Still, Luis keeps knocking on my window, and I pretend I’m asleep so long I actually end up that way.

***

This time when I wake up, it’s because of a car door slamming. I’m not expecting much, but I tell myself that it might be Mamá and Papá. And when I get to the living room window and pull back the curtains, that’s exactly who I find parked by the sidewalk. Papá is at the wheel of his Jeep and Mamá is beside him. All her hair is gone this time, and her clothes look like hand-me-downs, but it’s her.

Papá did it. He brought her back.

“Luis, wake up!” I shout, my voice clogged with sleep. “They’re home!”

My words bounce off the walls, the sofa, the fireplace. There’s no reply. The house is completely still, so I decide to wake him up myself.

Luis’s bedroom is cold. I push the lump under his covers, then pull them back. In his place are his stuffed animals, the koala and the giraffe and the bear and the monkey, all squished together to resemble a six-year-old’s body. I flinch. It takes me a moment to remember what happened last night, but when I do, I rush to the front porch to wake him.

He isn’t there either.

They’re both out of the Jeep now, coming closer. They take each step together. Papá’s got his arm locked around Mamá’s, like if he lets go even for a second, she might float away like a balloon.

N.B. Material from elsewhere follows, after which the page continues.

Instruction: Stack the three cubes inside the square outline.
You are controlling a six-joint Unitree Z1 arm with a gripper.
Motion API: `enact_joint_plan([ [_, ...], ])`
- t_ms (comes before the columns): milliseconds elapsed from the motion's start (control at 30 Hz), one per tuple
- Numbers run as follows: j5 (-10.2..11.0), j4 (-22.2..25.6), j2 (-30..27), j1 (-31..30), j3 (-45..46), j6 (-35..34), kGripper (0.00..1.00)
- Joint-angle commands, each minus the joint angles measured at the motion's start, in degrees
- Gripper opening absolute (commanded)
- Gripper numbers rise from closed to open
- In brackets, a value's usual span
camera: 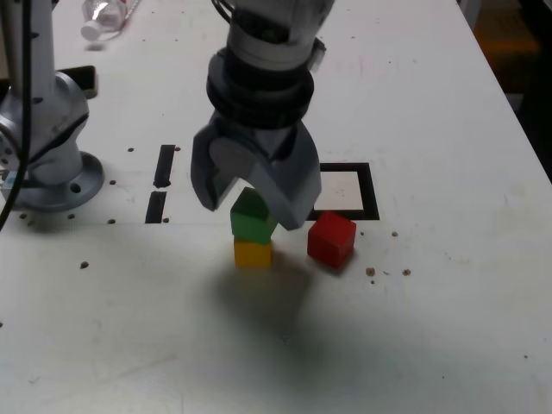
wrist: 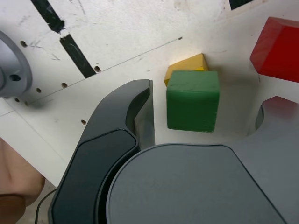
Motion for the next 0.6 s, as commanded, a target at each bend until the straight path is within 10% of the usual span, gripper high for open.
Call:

“We’re back,” Papá says with a smile. “I’m sorry we couldn’t get here sooner.”

“Hi, Mamá,” I say, but I don’t recognize my own voice. It’s scratchy and sounds too high to be mine.

Mamá greets me, holds me tighter than she ever has, and in that moment, I know more than ever that what I told Luis last night was a lie. She does care.

Papá uses his free arm to check his watch. “Geez, is your brother still sleeping in there? It’s almost eleven.”

That sliding feeling is back again.

I say nothing as they walk past me into our quiet home. Because right now, looking at them, looking at Mamá, I also know, more than ever before, that there’s so much more than just your mind that can be lost.